Intel Core i5-8600K 3.6 GHz
- Very good single-threaded performance
- 6-cores, large multi-threaded gains over the previous generation
- Great overclocking potential
- Unlocked multiplier
- Lacks HyperThreading
- New motherboard required
ConclusionThe Core i5-8600K is a highly disruptive product by Intel. At its $260 price point, it makes you wonder if it's worth spending the extra $100 on the i7-8700K. You get six physical CPU cores with the inherently higher IPC of Intel cores compared to AMD "Zen" cores, while losing out on HyperThreading and making do with 9 MB of L3 cache. This presents an interesting performance equation compared to the previous-generation flagship i7-7700K as you're comparing six physical cores to four cores with eight threads enabled by HTT, and a slightly bigger L3 cache.
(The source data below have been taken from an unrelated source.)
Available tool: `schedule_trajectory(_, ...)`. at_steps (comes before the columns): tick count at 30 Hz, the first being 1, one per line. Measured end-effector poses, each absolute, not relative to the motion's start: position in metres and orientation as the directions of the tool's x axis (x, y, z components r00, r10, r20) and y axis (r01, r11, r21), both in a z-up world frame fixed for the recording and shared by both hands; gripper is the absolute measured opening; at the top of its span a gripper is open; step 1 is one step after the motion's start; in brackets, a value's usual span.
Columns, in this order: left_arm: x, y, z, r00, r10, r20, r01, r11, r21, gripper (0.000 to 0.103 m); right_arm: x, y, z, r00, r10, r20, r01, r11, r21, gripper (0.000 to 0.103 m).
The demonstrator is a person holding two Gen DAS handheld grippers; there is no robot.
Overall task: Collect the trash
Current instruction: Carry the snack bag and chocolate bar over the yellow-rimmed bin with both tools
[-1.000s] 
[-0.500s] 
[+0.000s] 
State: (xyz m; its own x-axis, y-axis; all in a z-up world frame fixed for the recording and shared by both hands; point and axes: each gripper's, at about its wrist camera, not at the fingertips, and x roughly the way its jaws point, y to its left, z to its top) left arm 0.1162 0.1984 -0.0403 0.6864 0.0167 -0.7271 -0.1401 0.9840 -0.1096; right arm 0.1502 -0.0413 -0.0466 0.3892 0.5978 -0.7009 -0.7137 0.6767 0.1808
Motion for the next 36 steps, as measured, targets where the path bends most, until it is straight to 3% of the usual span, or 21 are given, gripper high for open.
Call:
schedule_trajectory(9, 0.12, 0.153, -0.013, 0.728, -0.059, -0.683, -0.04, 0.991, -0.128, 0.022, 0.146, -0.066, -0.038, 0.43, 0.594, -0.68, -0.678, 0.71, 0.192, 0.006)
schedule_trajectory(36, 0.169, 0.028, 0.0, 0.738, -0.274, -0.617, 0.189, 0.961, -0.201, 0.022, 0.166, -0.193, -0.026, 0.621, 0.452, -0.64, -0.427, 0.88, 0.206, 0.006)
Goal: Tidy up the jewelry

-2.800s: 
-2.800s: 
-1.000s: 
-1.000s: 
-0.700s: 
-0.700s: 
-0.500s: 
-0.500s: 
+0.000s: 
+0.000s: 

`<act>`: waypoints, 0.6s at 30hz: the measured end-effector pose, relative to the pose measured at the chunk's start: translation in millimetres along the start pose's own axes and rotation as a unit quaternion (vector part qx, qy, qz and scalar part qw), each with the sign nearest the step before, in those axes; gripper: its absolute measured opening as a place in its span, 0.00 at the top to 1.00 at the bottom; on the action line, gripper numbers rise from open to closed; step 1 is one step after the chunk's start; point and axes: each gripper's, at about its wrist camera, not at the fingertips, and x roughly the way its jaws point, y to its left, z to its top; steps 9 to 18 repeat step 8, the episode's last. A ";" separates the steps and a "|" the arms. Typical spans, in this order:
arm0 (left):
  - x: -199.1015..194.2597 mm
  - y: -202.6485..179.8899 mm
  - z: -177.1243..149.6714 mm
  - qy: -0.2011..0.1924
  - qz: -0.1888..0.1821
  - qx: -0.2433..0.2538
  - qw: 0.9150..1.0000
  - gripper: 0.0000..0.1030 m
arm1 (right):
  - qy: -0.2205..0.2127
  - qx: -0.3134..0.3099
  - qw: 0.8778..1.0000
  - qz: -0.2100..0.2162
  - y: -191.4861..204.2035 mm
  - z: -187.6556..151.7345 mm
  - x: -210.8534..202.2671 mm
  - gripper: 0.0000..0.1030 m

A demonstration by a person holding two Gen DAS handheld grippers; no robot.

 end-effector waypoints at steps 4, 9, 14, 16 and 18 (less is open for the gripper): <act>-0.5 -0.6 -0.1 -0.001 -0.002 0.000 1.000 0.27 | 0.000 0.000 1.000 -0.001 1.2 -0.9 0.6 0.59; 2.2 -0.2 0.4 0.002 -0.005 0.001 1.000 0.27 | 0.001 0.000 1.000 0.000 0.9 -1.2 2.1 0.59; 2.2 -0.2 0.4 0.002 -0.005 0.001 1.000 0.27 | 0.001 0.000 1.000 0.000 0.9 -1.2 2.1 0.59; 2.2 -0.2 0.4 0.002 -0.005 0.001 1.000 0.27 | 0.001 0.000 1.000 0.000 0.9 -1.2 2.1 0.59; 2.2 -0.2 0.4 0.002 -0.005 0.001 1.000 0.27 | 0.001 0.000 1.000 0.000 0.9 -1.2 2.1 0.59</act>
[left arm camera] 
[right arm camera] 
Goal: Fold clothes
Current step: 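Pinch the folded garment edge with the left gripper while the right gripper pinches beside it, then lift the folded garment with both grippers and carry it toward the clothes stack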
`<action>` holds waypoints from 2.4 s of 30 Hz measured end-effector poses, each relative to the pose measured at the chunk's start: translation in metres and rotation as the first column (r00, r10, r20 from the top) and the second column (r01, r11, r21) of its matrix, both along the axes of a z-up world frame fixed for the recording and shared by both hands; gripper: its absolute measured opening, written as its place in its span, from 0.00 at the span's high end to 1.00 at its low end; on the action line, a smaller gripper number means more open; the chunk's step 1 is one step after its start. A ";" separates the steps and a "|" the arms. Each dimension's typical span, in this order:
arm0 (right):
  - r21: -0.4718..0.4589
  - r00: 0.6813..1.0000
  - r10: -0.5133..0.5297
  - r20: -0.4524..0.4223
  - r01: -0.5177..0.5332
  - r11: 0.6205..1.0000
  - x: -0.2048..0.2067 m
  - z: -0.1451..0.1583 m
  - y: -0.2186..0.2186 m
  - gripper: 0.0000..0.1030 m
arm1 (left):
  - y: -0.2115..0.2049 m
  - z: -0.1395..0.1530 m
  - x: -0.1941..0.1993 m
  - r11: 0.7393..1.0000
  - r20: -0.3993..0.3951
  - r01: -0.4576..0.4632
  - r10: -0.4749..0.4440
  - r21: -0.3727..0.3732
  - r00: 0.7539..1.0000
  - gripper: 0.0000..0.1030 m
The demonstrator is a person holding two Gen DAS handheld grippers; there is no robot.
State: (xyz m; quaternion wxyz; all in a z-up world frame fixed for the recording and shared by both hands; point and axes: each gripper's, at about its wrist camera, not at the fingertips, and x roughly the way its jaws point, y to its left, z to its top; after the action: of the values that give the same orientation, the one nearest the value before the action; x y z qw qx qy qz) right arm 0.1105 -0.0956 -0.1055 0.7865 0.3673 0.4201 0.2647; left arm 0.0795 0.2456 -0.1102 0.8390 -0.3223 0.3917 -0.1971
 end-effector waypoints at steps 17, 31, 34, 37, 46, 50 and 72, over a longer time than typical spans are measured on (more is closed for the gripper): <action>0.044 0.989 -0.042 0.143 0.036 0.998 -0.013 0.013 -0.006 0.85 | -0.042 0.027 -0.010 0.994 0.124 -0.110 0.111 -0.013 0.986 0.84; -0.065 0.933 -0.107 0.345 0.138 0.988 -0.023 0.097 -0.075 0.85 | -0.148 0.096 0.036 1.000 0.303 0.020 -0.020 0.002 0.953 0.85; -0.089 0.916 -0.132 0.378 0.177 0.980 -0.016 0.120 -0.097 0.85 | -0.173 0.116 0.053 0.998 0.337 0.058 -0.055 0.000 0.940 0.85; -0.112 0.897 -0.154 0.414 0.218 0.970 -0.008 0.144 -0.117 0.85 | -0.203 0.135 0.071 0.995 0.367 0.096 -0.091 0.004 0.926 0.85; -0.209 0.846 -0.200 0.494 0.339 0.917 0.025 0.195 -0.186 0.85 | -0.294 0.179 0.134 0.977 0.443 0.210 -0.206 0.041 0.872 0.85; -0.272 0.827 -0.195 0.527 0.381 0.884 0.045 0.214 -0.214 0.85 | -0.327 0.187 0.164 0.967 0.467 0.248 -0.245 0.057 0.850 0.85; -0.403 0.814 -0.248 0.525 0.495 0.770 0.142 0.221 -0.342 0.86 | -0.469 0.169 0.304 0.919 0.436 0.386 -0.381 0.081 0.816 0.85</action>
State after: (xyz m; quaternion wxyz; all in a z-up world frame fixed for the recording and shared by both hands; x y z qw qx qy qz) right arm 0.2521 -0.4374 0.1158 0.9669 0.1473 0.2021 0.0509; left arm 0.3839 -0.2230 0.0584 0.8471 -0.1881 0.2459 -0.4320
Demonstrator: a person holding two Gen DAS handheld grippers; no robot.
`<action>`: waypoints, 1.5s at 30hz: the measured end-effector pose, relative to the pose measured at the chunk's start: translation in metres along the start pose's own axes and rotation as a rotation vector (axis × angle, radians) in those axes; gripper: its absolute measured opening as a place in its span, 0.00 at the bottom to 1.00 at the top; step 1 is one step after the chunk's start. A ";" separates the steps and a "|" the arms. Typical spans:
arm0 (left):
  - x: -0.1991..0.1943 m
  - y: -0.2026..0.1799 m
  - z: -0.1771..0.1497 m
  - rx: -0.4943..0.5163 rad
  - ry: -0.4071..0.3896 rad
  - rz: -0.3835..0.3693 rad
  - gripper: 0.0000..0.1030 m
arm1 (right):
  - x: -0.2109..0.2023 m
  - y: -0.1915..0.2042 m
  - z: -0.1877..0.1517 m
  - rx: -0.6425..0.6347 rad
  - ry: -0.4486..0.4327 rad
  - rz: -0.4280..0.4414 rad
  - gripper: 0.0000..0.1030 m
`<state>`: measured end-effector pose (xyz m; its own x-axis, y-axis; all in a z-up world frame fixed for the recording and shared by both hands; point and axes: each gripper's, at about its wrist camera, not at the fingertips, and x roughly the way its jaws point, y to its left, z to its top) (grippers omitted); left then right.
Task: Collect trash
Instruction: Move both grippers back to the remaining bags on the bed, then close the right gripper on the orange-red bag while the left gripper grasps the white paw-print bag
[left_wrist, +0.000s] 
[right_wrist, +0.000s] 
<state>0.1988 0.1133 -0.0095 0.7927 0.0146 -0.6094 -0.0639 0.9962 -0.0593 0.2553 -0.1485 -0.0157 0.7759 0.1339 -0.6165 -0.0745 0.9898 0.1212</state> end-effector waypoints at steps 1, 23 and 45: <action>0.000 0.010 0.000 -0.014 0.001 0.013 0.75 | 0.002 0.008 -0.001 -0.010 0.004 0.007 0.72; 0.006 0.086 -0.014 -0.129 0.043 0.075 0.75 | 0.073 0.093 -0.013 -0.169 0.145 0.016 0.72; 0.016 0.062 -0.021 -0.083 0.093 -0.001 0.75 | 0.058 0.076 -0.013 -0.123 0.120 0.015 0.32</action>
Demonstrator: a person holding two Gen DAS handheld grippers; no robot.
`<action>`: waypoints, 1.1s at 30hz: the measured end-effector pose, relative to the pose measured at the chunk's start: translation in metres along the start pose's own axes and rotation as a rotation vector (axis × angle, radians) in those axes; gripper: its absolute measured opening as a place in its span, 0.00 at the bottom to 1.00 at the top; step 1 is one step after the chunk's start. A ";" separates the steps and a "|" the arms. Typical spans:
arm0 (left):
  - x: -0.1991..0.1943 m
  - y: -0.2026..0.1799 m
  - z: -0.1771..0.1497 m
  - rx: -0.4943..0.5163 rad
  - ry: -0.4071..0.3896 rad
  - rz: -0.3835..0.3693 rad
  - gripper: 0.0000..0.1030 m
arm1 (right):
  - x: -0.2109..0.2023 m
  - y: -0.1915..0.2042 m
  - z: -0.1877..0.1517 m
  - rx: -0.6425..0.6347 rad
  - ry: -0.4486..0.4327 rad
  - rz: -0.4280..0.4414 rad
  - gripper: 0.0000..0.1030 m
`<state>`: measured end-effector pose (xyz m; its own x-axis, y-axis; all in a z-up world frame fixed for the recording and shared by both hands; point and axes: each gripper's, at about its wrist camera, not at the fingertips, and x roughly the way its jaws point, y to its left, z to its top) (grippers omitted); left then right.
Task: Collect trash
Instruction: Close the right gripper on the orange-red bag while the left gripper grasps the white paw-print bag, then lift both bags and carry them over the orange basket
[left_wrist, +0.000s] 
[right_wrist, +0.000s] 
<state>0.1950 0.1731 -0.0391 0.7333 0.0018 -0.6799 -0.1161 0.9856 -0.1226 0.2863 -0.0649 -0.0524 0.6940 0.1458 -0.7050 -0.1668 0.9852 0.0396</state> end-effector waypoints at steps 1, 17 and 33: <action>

The Core i5-8600K has higher single-threaded performance than its predecessor, the i5-7600K, owing to higher sustained boost clocks, and its multi-threaded performance takes a huge leap of over 50 percent due to its two extra cores. We're impressed with how Intel managed to increase multi-threaded performance by this much without a proportional 50 percent increase in power draw. In most multi-threaded tests, such as video encoding, the i5-8600K performs in the league of the 8-core/16-thread Ryzen 7 1700 (non-X) and is consistently faster than the similarly priced Ryzen 5 1600X 6-core/12-thread chip. Thanks to its higher IPC and high clock speeds, it also stays ahead of the bulk of AMD's lineup in single-threaded tests. The single-threaded performance of the i5-8600K also makes it one of the fastest processors in our bench for gaming, where it trades blows with the more expensive i7-8700K and is significantly ahead of AMD's top-dog Ryzen 7 1800X. This goes to show that today's games are still not very parallelized at the CPU level, and four to six reasonably fast cores are enough to handle them. You can safely go ahead and pair the i5-8600K with the fastest graphics cards you can buy without worrying about any bottlenecks due to the CPU. Thanks to its unlocked multiplier, the i5-8600K is an overclocker's delight, and we were able to sustain all-core clock speeds of up to 4.80 GHz with ease. Unfortunately, the chip refused to scrape the 5.00 GHz mark the i7-8700K had no problems reaching on air-cooling. You might overcome this hurdle by investing in liquid-cooling and having a bit of luck in the silicon lottery. The overclocked i5-8600K is still a mean beast, outperforming the stock i7-8700K and bulk of AMD's Ryzen 7 lineup.